We're trying to find the location related tokens in Turkish tweets.

In [None]:
import pandas as pd
from transformers import AutoTokenizer, AutoModelForTokenClassification
import torch

model_name = "savasy/bert-base-turkish-ner-cased"
tokenizer = AutoTokenizer.from_pretrained(model_name)
model = AutoModelForTokenClassification.from_pretrained(model_name)

tweet ='"📌Hatay Büyükşehir Belediye Başkanı Lütfü Savaş: "Şu andaki demografik yapıya baktığınız zaman Suriyeliler, Hataylılardan bir adım önde. Hatay, Suriye şehri olma yolunda!"'
tokens = tokenizer.tokenize(tweet)

#add special tokens [CLS] and [SEP]
tokens = ["[CLS]"] + tokens + ["[SEP]"]
input_ids = tokenizer.convert_tokens_to_ids(tokens)
input_tensor = torch.tensor([input_ids])

model.eval()
with torch.no_grad():
    outputs = model(input_tensor)
    predicted_labels = torch.argmax(outputs.logits, dim=2).squeeze(0).tolist()[1:-1]

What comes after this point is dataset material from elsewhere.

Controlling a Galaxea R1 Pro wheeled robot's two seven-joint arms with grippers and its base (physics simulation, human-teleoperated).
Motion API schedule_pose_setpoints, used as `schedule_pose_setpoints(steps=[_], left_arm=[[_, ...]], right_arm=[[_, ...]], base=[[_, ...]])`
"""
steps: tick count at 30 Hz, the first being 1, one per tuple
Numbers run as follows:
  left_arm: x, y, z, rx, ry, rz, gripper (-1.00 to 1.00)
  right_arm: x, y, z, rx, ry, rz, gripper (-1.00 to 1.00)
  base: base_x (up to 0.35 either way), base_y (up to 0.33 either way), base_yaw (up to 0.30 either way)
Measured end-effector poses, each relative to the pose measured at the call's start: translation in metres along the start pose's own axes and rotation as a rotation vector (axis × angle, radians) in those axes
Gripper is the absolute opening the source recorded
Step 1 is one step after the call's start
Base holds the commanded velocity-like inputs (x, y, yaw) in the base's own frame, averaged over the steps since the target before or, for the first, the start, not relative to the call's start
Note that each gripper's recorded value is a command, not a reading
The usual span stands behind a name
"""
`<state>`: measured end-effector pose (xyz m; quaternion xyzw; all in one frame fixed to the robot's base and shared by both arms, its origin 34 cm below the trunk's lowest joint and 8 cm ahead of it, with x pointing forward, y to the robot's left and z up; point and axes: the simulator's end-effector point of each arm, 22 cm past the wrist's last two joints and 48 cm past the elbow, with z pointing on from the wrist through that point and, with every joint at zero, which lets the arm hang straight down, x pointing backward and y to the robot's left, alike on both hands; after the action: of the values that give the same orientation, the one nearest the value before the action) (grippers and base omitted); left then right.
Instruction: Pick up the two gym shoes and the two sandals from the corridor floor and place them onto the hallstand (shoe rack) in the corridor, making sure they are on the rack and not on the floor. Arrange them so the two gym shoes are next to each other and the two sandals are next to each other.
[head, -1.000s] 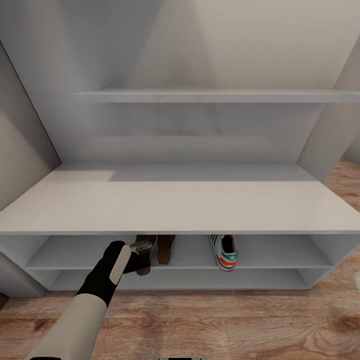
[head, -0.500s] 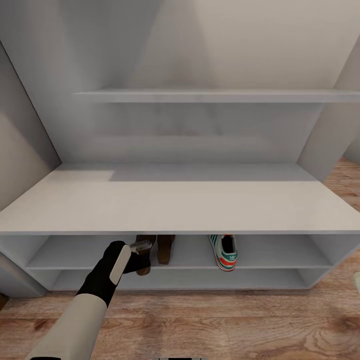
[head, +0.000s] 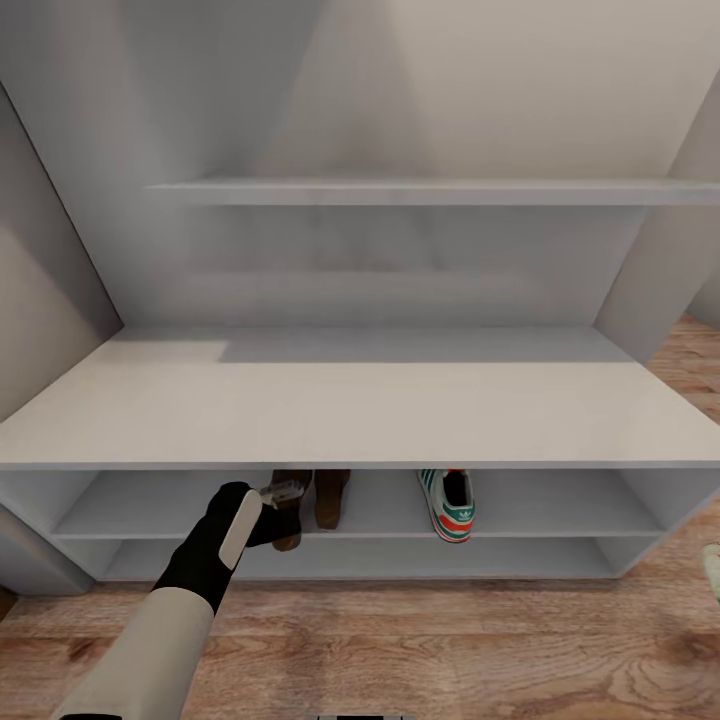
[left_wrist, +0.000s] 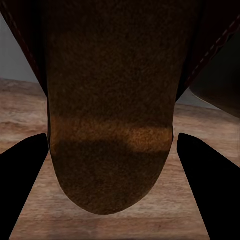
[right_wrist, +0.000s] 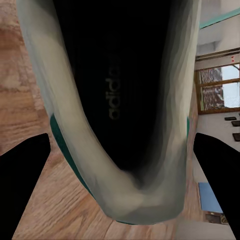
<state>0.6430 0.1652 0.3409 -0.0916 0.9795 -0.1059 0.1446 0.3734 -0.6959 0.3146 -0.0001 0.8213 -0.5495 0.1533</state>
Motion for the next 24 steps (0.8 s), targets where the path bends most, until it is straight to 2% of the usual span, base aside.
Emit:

label_names = model.config.id2label

locations = []


current_location = ""
for token, label_id in zip(tokens[1:-1], predicted_labels):
    label = label_names[label_id]
    if label == 'B-LOC':  # 'B-LOC' represents the beginning of a location entity
        if current_location:
            locations.append(current_location)
        current_location = token
    elif label == 'I-LOC':  # 'I-LOC' represents the continuation of a location entity
        current_location += token

if current_location:
    locations.append(current_location)

#join the location tokens and replace "##" with a blank
locations_cleaned = [loc.replace("##", "") for loc in locations]
locations_string = ', '.join(locations_cleaned)
print("Locations:", locations_string)


Locations: Hatay, Hatay, Suriye